Um decreto publicado pelo governo de São Paulo nesta sexta-feira (28.mar) estabeleceu, entre outras medidas, que o uso da água produzida em parques, estações ecológicas e outras unidades de conservação do estado poderá ser cobrado para gerar novos recursos a serem aplicados na gestão dessas áreas.
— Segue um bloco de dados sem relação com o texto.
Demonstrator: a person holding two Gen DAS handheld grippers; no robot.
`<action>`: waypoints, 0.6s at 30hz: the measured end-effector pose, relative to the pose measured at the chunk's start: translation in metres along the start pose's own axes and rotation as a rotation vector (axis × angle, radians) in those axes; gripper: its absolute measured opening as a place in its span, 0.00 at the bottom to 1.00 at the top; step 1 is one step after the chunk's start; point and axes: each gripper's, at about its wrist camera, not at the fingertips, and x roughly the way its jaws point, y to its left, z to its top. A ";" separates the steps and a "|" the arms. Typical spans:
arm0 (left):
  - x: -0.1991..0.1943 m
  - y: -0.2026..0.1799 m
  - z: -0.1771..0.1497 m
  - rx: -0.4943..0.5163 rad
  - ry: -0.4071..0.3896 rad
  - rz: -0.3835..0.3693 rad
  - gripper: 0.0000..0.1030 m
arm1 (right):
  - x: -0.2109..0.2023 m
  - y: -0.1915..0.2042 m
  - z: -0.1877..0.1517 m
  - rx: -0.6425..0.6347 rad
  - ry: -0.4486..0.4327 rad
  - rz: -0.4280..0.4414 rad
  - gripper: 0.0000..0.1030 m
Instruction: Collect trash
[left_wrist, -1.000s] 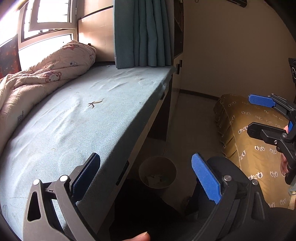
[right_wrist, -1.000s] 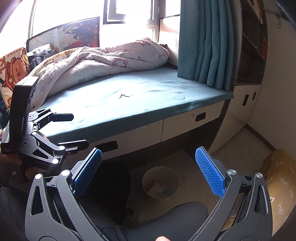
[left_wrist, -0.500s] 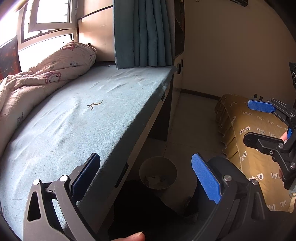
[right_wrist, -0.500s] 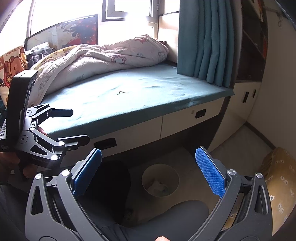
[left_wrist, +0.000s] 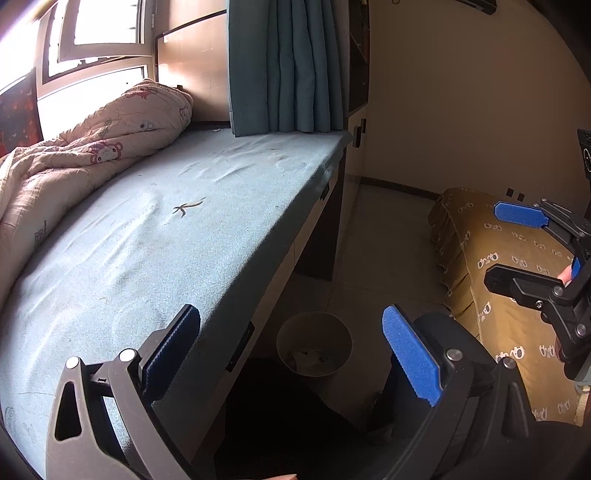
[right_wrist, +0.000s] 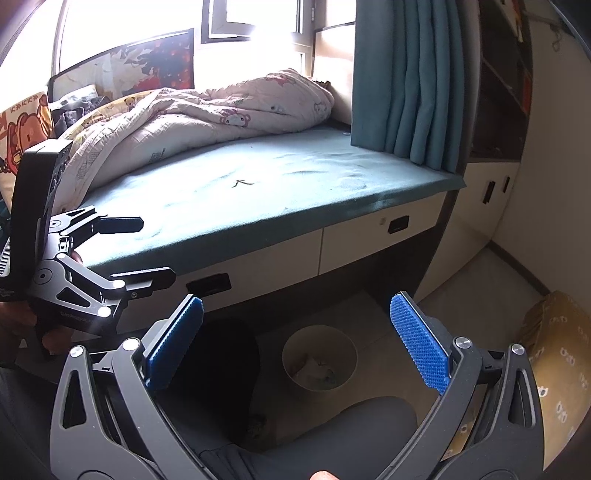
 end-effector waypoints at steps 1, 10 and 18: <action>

Assinado ontem pelo governador Geraldo Alckmin, o decreto 60.302 de 2014 prevê também para unidades de conservação (UCs) a destinação de um percentual fixo sobre a arrecadação de pedágios de rodovias que atravessam essas áreas. A Secretaria do Meio Ambiente (SMA), com o apoio de outros órgãos do estado, deverá apresentar no prazo máximo de dois anos um estudo com proposta de percentual a ser adotado e do mecanismo para viabilizar essa transferência de recursos.

Pedágios

A cobrança pelo uso de água é estabelecida na norma publicada hoje em seu artigo 38, para as unidades de conservação estaduais sem discriminar categorias dessas áreas. Desse modo, em princípio, fica aberta a possibilidade de recursos para as 31 reservas particulares de patrimônio natural, as RPPNs.
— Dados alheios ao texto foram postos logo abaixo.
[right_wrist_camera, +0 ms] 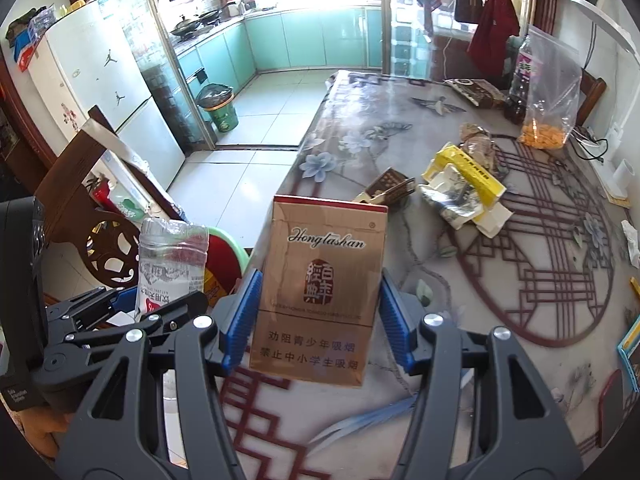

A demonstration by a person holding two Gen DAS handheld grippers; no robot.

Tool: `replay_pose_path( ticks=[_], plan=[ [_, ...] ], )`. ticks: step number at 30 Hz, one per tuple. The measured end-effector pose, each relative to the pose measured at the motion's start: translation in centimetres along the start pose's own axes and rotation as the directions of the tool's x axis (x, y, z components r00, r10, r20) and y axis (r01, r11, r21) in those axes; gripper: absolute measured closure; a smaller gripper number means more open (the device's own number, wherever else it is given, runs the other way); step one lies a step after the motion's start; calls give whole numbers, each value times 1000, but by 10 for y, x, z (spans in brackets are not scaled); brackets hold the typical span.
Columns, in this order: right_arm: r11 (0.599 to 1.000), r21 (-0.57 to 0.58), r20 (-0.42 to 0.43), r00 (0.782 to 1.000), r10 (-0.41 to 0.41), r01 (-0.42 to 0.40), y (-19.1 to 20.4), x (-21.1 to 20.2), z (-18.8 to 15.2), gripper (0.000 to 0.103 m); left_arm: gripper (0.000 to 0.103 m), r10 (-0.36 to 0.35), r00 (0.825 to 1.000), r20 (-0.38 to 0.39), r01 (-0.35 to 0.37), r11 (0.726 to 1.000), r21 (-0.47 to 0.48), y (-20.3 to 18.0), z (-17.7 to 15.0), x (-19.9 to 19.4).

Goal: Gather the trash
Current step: 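Carry the water bottle and cigarette box over the red bin, then open both tools to drop the bottle and cigarette box into the bin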

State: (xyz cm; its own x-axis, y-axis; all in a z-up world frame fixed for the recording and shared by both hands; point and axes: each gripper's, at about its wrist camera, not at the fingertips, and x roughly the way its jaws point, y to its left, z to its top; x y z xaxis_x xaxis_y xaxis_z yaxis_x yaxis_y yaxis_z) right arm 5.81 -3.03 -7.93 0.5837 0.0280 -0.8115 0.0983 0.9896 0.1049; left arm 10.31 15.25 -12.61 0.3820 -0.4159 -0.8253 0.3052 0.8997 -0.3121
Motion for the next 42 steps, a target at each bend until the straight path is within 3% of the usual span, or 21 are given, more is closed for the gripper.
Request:
replay_pose_path(
  ticks=[25, 42],
  plan=[
    [982, -146, -93, 990, 105, -118, 74, 33, 5, 48, 51, 133, 990, -43, -138, 972, -188, 112, -3, 5],
    [954, -193, -152, 968, 200, -228, 115, 67, 21, 48, 51, 134, 986, -95, -153, 959, -236, 144, 4, 26]
  ],
)
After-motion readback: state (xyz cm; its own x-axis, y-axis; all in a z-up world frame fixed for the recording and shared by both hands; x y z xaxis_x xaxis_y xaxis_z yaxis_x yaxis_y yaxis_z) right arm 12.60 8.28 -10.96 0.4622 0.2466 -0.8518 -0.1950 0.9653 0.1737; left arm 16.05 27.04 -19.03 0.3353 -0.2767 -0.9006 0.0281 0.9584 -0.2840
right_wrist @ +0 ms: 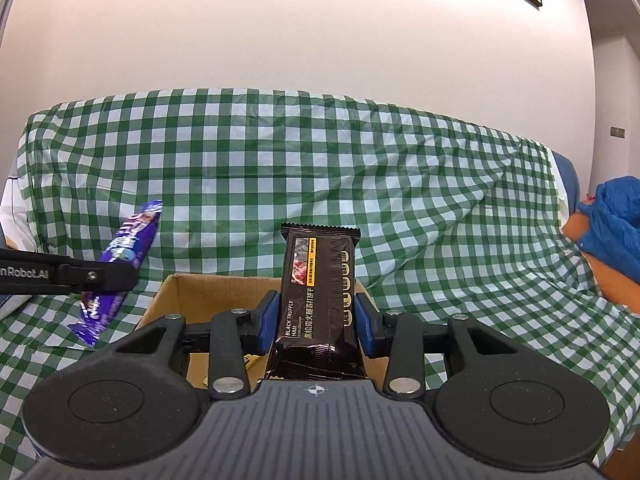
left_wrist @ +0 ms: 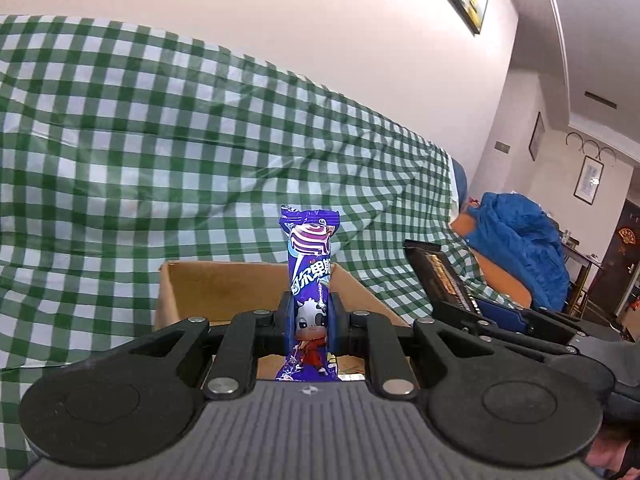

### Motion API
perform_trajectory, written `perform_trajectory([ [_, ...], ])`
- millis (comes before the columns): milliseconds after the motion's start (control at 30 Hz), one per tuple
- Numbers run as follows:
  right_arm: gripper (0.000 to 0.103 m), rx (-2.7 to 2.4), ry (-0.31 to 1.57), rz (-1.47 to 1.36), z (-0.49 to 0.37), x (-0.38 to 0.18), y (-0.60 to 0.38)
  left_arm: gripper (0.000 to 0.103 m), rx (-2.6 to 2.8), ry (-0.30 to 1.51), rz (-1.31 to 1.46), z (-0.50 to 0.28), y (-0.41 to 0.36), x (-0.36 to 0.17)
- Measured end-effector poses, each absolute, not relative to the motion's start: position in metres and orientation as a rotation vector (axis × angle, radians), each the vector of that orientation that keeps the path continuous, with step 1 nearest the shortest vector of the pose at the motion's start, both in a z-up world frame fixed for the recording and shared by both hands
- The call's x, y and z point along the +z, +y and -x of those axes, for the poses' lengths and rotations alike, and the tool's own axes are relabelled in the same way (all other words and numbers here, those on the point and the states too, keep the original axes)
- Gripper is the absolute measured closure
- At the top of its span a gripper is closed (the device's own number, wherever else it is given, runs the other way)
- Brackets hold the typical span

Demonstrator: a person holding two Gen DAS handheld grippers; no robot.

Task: Organize snacks
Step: 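Lift both bars and carry them over the box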

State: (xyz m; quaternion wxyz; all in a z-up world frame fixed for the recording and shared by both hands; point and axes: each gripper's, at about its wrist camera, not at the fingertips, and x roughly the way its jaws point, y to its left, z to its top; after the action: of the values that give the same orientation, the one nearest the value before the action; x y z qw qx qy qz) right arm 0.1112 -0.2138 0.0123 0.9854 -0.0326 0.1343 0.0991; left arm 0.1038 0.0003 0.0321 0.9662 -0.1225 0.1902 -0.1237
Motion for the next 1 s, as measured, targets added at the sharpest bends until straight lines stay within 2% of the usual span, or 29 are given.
perform_trajectory([
  [1000,0.062,0.173,0.291,0.095,-0.116,0.006,-0.217,0.086,-0.255,0.380,0.255,-0.135,-0.015,0.025],
])
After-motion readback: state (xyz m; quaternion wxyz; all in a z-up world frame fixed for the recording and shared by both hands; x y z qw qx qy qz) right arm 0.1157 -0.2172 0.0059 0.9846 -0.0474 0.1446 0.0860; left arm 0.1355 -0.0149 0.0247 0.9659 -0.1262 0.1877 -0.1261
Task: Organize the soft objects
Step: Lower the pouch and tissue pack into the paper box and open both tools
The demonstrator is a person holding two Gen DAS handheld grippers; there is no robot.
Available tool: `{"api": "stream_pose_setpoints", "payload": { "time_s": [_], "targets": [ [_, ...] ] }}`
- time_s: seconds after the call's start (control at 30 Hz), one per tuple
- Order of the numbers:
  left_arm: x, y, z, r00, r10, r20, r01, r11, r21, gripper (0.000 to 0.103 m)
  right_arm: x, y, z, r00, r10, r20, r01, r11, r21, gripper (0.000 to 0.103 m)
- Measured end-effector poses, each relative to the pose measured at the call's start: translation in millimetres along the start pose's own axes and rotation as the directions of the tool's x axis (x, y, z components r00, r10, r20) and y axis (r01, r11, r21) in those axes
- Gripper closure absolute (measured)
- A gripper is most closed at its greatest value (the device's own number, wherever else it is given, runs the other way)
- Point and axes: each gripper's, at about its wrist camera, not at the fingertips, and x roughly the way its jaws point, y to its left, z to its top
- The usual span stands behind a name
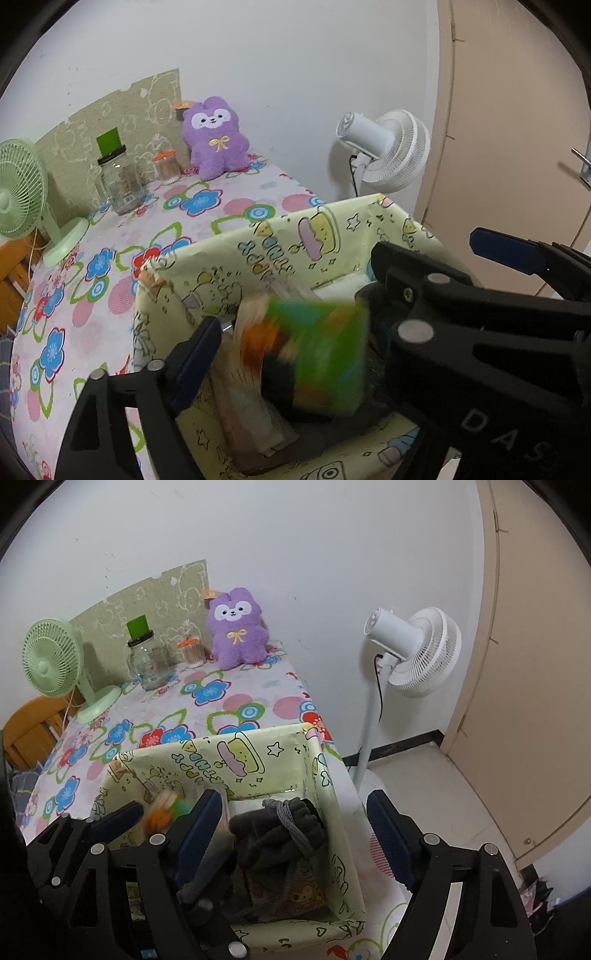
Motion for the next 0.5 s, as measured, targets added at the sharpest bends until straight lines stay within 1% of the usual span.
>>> {"api": "stream_pose_setpoints", "payload": {
  "time_s": [0.1,0.17,0.23,0.33,0.5],
  "targets": [
    [-0.2,3.3,-2.2,1.0,-0.006,-0.008,0.006,1.0,-0.024,0.009,-0.4,2.9,-0.7,1.0,0.004,-0.001,-0.004,1.0,-0.006,0.02],
    [-2.2,4.5,-2.7,1.0,-0.017,-0.008,0.016,1.0,-0.023,0.009,-1.6,5.3,-1.4,1.0,0.008,0.0,-0.008,1.0,-0.01,0.02],
    [-5.8,3.9,-4.0,1.0,-0.009,-0.001,0.009,1.0,-0.018,0.008,-3.4,7.2,-2.3,1.0,0.008,0.001,-0.008,1.0,-0.014,0.02],
    [-11.7,5.2,-5.3,1.0,0.008,0.011,-0.008,1.0,-0.012,0.003,-6.9,9.0,-3.9,1.0,0.008,0.005,-0.008,1.0,-0.016,0.02],
    [-23.5,11.4,-6.6,1.0,0.007,0.028,-0.007,1.0,-0.022,0.003,-15.3,16.9,-5.2,1.0,0.007,0.021,-0.007,1.0,-0.027,0.02]
  ]
}}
No entanto, a publicação prevê a receita proveniente de pedágios somente para as UCs classificadas como de proteção integral, que são os parques estaduais, as estações ecológicas, os monumentos naturais e os refúgios de vida silvestre.

Planos e metas

Em suas linhas gerais, o decreto estabelece novas regras de articulação entre os órgãos estaduais envolvidos com áreas protegidas, principalmente a Fundação Florestal e o Instituto Florestal.
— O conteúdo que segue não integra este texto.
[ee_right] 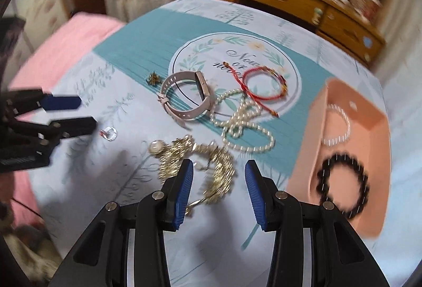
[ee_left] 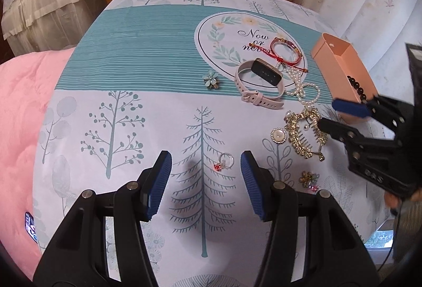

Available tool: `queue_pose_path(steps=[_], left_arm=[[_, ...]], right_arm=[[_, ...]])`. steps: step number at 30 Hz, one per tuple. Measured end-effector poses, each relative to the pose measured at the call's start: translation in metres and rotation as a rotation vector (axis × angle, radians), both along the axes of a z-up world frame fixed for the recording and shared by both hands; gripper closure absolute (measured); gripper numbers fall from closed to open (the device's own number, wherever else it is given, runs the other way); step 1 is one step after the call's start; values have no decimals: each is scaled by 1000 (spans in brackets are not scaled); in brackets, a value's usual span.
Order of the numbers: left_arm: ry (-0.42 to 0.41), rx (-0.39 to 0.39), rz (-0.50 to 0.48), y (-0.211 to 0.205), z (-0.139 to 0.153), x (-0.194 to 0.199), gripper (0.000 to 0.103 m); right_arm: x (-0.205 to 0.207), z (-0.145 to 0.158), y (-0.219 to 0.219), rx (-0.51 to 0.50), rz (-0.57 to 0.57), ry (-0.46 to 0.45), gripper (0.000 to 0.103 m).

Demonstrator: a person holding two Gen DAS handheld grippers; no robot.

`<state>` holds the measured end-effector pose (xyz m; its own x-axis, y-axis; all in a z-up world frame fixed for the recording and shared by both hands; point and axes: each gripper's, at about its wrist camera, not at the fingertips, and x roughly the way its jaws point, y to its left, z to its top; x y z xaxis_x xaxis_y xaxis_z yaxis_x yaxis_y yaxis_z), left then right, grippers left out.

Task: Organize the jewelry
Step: 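Lower the right tool onto the gold leaf hair comb and close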

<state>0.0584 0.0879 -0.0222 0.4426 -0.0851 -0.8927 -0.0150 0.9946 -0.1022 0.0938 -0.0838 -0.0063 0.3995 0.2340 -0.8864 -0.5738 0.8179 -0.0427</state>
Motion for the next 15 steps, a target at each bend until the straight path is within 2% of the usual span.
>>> queue_pose_path(steps=[3,8,15], left_arm=[[6,-10,4,2,-2,1,51],[10,-16,13,5,-5,1,51],[16,-29,15,7,-7,1,51]], right_arm=[[13,-9,8,-55,78,16,61],[27,-13,17,-59,167,43,61],[21,-18,39,-136,318,12,61]])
A publicação de hoje obriga os gestores de UCs do estado a apresentar, até o dia 30 de outubro de cada ano, plano de metas anual, que deverá especificar ações e despesas previstos para o ano seguinte. Em cada unidade, o plano deverá ser apreciado pelo respectivo conselho — que é formado por representantes da comunidade nomeados pelo governo — para ser em seguida aprovado pelo dirigente do órgão estadual responsável.

Impactos ambientais

Outra novidade do decreto envolve empresas de captação e distribuição de água, de telefonia celular, de transmissão de energia elétrica, de distribuição de derivados de petróleo e outras que possuem instalações e equipamentos dentro de UCs. Essas companhias passam a ter a obrigação de cuidar permanentemente para que seus oleodutos, gasodutos, torres de transmissão, tubulações, vias de acesso ou outras instalações não gerem novos impactos ambientais além daqueles previstos no licenciamento de suas atividades, como estabelece o artigo 31:

Os empreendedores, permissionários e concessionários responsáveis por abertura e/ou manutenção de acessos de uso exclusivo necessários aos seus empreendimentos, no interior das unidades de conservação de proteção integral, deverão manter controle diuturno desses acessos para fins de conservação dos atributos ambientais da unidade de conservação.

Um bom exemplo da necessidade desse dispositivo está nos chamados bairros-cota de Cubatão, que resultaram de invasões em áreas do Parque Estadual da Serra do Mar durante e depois das obras das rodovias Anchieta e Imigrantes, aconteceram debaixo do nariz de todo mundo. E — pior — nesse caso o empreendedor foi o próprio governo do estado.

Abrangência

As unidades de conservação da Secretaria do Meio Ambiente abrangem 47 mil quilômetros quadrados, que correspondem a 18,9% da área total do estado de São Paulo.

Elas estão distribuídas em 31 RPPNs, 30 áreas de proteção ambiental, 37 parques estaduais, 26 estações ecológicas, 15 florestas estaduais, cinco reservas de desenvolvimento sustentável, quatro áreas de relevante interesse ecológico, dois viveiros florestais, dois monumentos naturais e uma reserva extrativista.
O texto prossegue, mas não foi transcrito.